陆文渊此时正在墙后,听见了这一切,他虽还是有些迷糊,但掏出了随身带着的针在手上一刺,疼痛让他清醒不少。
这群人是冲他来的,方才对话中他们分明是认识他母亲的,所以是陆家的人?陆枭?不,他下意识否定,陆枭知道他母亲在此处,那么不知道的又会是谁呢?陆明正吗?但外公说过他是冲着陆枭去的,怎么会?他脑中精光一闪,难道是那个老狐狸?
正在他观察时,突然听见西边声音嘈杂,那几人往那边跑去,“主子,有人在那边,穿着陆文渊的衣衫!”
陆文渊心惊,是谁?是宁毅吗?他转身准备顺着暗道下去,暗室门却被人打开了,他下意识攻击,却发现宁毅出现在眼前。
宁毅身上有很多刀痕,有几道痕迹深可见骨,可见来者下手之狠,他脸上苍白,身上的黑衣早就被鲜血浸透,他瞧见主子,声音嘶哑还带着些哭腔:“主子,我们快走,他们现在应该被引开了。

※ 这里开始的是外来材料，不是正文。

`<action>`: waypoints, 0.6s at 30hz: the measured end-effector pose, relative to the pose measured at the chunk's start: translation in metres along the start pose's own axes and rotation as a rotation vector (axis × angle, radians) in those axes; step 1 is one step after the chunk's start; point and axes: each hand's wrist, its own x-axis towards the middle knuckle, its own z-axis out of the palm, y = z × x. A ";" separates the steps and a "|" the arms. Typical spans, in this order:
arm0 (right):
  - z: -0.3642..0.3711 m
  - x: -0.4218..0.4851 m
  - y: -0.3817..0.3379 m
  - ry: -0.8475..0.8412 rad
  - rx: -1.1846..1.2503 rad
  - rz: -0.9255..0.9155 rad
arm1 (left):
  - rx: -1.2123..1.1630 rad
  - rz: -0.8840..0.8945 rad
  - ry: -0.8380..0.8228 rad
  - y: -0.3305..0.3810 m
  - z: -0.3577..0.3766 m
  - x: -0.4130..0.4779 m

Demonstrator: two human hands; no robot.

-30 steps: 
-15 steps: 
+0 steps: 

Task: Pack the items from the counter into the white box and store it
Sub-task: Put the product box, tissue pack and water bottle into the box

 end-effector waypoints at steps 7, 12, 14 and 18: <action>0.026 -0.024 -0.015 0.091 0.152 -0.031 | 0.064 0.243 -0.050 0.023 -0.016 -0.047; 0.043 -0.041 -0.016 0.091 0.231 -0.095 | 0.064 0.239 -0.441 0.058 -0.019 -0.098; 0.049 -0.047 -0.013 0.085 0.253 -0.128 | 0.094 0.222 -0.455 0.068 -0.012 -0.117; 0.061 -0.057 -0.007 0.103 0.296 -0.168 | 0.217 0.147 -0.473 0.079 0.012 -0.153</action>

”
陆文渊心道,估计是他兄弟假扮了他的模样引开追兵,所以他才这般伤感,看他伤势很重,他心下道,不知之后会不会拖累我。但转念一想,实在不行便在关键时刻当作肉盾也行,便一把将宁毅架起,走,我们从暗道离开。
宁毅不知他心中所想,见主子这举动更是感动,但心中又夹杂着浓浓的愧疚,想到方才一幕,眼泪更是混着血水留下,心中有些后悔答应了那人的要求,但又觉得“人不为己,天诛地灭。”
还好暗道幽深,陆文渊没有察觉到他的挣扎。
这暗道是直通山下,任那群人再聪明也不会发觉自己要抓的人已经偷偷溜走了。
一时间沉默无语,只剩下血腥味,陆文渊本就中了药,身上疲累,走了一半路程后就更觉得眼前人累赘,却在这时宁毅突然道:“主子,你知道是谁扮成你的模样引开视线的吗?”
宁毅对陆文渊一路的照顾实在是感动,他下定决定以命相报,所以他想着要不然此刻带公子回头,说不定还有活路可走。
听见这话,陆文渊有些不在乎的回答道:“是哪位兄弟?”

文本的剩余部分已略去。